Michael Moorcock’s Erekosë saga is contained in three novels, and graphic novel, and a couple of short stories which were incorporated into his novels of Elric, Corum, and Hawkmoon. I was first introduced to the character when I came across him in those interpolated adventures and I sought out his own novel, The Eternal Champion. When I first read it in the early 1980s it became one of my favorites of Moorcock’s novels. At the time, I had some difficulty tracking down the second novel, The Silver Warriors (original title Phoenix in Obsidian), which I eventually did at a used bookstore in New Haven, Connecticut. I then had to wait several years for the publication of The Dragon in the Sword, which linked Erekosë with Moorcock’s von Bek family. It was only much later that I came across the graphic novel, The Swords of Hell, The Flowers of Heaven, written by Howard Chaykin, which is set between Phoenix in Obsidian and The Dragon in the Sword.
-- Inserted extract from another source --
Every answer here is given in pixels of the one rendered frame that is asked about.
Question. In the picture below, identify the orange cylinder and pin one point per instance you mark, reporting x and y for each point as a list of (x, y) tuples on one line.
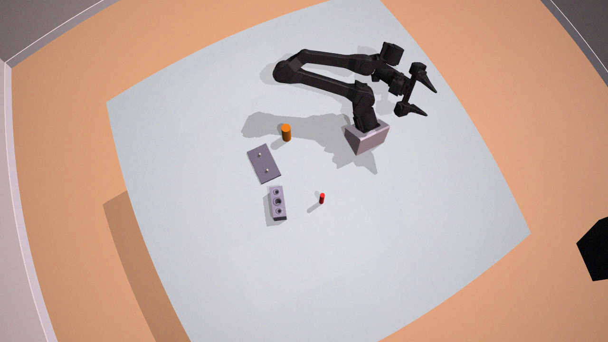
[(286, 132)]
The series begins with John Daker, a married man with a child, who lives in London, although his wife and child are forgotten throughout the books. After a series of troubling dreams, Daker finds himself pulled into a different world, where he is informed by King Rigenos that he is Erekosë, the Eternal Champion of Humanity, and must help destroy the evil Eldren who threaten their existence. Yearning to return to the life he knew as Daker, Erekosë accepts his role unquestioningly and adapts quickly to his new existence. In many ways, he is a troubling aspects of the Eternal Champion.
Although his summoning is similar in many ways to the manner in which Corum is summoned at the beginning of The Bull and the Spear published a couple years after The Eternal Champion, one of the major differences between the two characters is that Corum was native to his world and Daker was not. Enough of Daker remained within Erekosë, especially at the beginning of the novel that as a human raised on twentieth century earth the idea of being surrounded by slaves should have caused some issues. Similarly, for someone for whom World War II was such a recent memory, the idea of leading a genocide against the Eldren should have caused some moral qualms.